Data to use |
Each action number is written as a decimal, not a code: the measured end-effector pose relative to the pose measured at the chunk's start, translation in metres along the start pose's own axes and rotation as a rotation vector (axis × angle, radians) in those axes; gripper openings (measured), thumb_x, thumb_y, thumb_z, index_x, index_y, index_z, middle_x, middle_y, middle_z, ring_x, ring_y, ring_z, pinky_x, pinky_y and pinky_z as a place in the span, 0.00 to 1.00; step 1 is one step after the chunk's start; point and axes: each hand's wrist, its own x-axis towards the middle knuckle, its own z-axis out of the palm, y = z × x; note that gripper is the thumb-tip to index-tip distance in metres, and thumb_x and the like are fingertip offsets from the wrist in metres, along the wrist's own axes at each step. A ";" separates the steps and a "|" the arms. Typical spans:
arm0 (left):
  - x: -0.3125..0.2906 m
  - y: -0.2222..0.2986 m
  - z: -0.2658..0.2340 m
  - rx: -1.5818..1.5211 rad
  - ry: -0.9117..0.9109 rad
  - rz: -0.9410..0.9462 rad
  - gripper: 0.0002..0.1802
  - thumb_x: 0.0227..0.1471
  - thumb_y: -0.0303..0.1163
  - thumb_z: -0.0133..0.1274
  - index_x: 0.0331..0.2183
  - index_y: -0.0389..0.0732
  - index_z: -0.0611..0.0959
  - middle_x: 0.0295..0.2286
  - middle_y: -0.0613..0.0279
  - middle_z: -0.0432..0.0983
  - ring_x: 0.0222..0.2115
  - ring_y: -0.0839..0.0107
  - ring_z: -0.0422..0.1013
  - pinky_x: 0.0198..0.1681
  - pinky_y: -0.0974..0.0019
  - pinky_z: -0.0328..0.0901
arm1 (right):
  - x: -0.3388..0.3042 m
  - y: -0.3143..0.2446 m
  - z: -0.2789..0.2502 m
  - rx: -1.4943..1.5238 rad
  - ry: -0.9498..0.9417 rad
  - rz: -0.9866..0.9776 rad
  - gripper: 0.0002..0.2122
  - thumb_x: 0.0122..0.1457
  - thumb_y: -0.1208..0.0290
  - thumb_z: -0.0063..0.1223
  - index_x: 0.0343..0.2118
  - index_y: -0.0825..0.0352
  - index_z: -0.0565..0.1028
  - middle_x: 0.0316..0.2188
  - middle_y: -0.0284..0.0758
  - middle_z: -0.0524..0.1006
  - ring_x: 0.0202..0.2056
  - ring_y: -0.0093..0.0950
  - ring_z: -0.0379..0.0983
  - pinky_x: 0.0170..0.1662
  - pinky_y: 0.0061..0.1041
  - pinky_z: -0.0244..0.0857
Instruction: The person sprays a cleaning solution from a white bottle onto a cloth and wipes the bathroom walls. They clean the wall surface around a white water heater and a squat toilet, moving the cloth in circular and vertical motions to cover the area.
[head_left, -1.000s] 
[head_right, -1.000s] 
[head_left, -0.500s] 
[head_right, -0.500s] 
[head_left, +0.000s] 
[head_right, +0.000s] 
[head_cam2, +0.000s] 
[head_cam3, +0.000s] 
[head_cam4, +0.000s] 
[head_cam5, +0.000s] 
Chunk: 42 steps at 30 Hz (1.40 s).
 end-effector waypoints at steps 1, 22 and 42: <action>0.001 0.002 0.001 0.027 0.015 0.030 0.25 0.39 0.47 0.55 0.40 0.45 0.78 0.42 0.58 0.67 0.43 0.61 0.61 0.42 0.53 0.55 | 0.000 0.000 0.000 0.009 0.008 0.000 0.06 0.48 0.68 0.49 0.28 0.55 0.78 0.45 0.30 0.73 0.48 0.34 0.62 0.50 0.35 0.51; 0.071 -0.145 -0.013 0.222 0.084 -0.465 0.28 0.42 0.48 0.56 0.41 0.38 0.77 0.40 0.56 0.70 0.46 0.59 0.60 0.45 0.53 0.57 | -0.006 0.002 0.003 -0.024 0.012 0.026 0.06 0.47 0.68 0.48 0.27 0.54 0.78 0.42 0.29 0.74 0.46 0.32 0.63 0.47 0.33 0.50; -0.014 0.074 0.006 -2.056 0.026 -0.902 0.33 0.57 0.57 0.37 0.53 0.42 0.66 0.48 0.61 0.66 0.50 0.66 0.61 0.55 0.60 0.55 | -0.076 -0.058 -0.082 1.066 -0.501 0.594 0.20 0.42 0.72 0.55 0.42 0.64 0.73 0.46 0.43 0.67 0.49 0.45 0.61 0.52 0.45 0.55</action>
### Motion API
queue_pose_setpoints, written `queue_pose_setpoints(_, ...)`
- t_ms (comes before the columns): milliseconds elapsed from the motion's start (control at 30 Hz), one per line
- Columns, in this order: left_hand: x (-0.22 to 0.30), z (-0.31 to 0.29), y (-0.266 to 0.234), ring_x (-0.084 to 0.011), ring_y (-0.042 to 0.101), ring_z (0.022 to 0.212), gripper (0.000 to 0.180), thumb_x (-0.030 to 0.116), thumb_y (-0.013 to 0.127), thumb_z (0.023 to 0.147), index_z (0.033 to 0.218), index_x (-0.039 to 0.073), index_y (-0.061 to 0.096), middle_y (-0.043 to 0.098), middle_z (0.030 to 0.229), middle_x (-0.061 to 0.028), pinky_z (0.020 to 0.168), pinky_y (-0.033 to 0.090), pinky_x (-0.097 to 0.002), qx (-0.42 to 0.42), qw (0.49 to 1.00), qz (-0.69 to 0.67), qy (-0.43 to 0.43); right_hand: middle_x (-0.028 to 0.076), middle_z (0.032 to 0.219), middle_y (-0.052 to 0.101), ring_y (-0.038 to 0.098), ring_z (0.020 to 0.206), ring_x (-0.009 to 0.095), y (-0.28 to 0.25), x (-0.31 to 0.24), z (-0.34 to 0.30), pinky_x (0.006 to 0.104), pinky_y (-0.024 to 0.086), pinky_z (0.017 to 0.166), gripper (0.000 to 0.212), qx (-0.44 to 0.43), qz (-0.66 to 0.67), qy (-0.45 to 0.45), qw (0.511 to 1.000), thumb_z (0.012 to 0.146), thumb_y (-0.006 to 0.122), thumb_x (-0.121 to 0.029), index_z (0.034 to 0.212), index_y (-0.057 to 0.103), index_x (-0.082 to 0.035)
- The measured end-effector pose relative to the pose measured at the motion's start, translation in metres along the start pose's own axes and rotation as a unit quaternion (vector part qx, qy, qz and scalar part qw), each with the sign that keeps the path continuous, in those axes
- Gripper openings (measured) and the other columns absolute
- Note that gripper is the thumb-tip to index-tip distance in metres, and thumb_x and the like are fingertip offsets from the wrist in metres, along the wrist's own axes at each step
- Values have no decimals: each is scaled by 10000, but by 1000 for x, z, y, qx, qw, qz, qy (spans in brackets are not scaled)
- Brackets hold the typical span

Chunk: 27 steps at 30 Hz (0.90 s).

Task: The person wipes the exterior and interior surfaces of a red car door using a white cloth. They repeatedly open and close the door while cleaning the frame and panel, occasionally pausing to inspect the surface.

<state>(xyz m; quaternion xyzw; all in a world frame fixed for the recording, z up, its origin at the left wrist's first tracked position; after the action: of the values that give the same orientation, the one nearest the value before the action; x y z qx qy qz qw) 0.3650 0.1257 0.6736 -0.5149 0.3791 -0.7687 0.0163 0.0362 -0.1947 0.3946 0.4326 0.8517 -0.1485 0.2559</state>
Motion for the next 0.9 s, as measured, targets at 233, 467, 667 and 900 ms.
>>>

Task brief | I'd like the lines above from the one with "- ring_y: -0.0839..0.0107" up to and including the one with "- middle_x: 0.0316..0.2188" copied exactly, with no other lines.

Response area |
  - ring_y: -0.0839..0.0107
  - ring_z: -0.0422..0.1013
  - pinky_x: 0.0198..0.1681
  - pinky_y: -0.0974..0.0019
  - pinky_z: -0.0328..0.0901
arm1 (right):
  - x: -0.3388..0.3042 m
  - y: -0.3143..0.2446 m
  - z: -0.2789..0.2502 m
  - rx: -1.4943..1.5238 rad
  - ry: -0.9498..0.9417 rad
  - rz: -0.9866..0.9776 rad
  - gripper: 0.0002..0.2122
  - thumb_x: 0.0122..0.1457
  - thumb_y: -0.1208..0.0290
  - thumb_z: -0.0063..0.1223
  - index_x: 0.0343..0.2118
  - index_y: -0.0825..0.0352
  - index_z: -0.0565..0.1028
  - middle_x: 0.0316..0.2188

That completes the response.